Citizens therefore have responsibility. Waste should not be dumped into drains. Planning regulations should not be ignored. Illegal developments should not be tolerated. Communities must change habits that make flooding worse.
But citizen responsibility cannot become an excuse for institutional failure.
Only public institutions can build metropolitan drainage systems. Only public institutions can enforce land-use rules at scale. Only public institutions can protect wetlands before they are sold, filled and built over. Only public institutions can ensure reliable waste collection across the city. Only public institutions can coordinate assemblies, roads, housing, sanitation, water resources and emergency services into one coherent flood resilience strategy.

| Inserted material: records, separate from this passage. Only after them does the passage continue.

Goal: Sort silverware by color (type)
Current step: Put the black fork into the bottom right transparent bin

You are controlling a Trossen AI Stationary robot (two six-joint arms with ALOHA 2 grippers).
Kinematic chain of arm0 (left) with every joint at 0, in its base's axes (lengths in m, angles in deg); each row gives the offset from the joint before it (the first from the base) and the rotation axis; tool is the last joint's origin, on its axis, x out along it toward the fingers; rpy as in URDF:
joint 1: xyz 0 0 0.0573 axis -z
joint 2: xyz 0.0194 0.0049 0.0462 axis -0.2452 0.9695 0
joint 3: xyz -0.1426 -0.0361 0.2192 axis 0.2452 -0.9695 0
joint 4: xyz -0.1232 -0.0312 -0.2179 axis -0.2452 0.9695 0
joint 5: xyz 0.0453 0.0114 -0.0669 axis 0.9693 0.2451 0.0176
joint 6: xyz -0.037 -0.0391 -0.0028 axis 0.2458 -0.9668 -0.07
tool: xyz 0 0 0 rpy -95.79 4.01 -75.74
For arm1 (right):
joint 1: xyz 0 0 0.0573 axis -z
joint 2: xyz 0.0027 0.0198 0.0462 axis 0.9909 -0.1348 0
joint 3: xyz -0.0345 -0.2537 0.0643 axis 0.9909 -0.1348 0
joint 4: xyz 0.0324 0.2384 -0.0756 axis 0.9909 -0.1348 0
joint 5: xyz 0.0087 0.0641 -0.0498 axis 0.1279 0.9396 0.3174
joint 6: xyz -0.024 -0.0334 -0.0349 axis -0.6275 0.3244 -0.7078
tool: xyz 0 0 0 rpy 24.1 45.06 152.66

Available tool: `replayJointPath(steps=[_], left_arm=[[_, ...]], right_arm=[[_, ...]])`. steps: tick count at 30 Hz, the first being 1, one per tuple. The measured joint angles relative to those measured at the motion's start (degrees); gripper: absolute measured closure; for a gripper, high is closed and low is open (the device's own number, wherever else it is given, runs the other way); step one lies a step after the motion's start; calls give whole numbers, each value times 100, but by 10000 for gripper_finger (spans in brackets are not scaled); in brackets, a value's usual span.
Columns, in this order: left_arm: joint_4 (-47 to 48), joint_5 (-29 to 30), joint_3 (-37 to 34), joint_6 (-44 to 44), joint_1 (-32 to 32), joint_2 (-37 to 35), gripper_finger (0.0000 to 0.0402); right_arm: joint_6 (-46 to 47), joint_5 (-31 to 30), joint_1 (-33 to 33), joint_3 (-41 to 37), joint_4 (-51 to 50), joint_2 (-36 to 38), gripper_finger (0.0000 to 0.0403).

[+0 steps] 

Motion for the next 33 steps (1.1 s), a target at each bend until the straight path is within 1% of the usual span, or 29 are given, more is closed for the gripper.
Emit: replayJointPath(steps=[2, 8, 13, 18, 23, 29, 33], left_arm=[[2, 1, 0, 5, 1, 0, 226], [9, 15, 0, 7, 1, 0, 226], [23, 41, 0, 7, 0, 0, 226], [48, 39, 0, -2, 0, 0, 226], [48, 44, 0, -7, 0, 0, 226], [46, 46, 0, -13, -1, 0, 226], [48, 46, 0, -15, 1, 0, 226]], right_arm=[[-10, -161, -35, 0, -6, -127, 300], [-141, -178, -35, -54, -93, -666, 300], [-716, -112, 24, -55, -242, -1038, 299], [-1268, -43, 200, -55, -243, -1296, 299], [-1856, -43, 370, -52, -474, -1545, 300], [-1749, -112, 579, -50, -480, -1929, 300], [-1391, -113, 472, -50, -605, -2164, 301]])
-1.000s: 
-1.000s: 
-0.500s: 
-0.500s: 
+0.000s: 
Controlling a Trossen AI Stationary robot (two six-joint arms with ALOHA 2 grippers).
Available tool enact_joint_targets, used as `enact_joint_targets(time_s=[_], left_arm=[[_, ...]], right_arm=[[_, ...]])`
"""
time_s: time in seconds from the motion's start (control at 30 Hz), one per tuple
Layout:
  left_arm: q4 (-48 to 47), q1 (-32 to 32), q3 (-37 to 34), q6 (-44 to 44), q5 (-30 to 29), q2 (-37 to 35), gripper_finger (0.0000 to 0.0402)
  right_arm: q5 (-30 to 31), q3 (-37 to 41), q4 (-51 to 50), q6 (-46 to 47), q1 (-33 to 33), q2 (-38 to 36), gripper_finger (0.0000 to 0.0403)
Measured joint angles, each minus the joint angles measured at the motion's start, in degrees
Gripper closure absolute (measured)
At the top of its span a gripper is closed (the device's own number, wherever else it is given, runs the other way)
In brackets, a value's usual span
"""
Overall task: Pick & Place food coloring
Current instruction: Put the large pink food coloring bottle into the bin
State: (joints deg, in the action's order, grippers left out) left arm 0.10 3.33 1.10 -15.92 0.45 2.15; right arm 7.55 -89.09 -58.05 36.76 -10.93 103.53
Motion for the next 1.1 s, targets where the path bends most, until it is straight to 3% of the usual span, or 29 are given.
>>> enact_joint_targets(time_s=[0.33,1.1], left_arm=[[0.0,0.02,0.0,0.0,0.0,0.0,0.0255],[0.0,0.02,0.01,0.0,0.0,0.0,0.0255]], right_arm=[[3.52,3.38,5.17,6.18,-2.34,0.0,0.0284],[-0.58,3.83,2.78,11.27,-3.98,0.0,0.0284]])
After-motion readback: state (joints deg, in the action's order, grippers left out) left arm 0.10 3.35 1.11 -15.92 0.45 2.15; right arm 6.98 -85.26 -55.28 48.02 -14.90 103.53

The honest position is therefore not government alone, and not citizens alone. It is both. Citizens must stop weakening the systems meant to protect them. Government must build, maintain and enforce those systems in the first place.
The answer is not another round of speeches after the flood. It is a permanent shift from disaster response to flood resilience.
That means mapping and protecting natural waterways and wetlands before they disappear. It means treating drainage and solid waste management as one connected system. It means enforcing planning rules without fear or favour, whether the offender is poor, wealthy, politically connected or commercially powerful. It means designing new housing developments and estates with serious stormwater requirements. It means maintaining drains before the rainy season, not desilting them for cameras after disaster strikes. It means investing in data, early warning systems and emergency access routes. It means giving city authorities the resources, technical capacity and political backing to do their jobs.
It also means continuity. Flood prevention cannot be rebuilt around every election cycle. Water does not care which party is in power. Drains do not care which minister commissioned them. Wetlands do not return because a new administration has arrived. A serious city must have infrastructure plans that outlive governments.
Accra already has enough experts who understand the problem. Engineers know it. Planners know it. Environmental scientists know it. Residents in flood-prone communities know it better than anyone, because they live with the consequences. What Ghana has lacked is not awareness. It is the discipline to implement what we already know, consistently and at scale.
The next rains will come. That is not in doubt. What remains in doubt is whether we will meet them with the same excuses or with a city that has finally learned.
Accra cannot pray away poor planning. It cannot demolish its way out of every flood. It cannot desilt its way out of weak governance. And it cannot continue to mourn predictable tragedies as though they were surprises.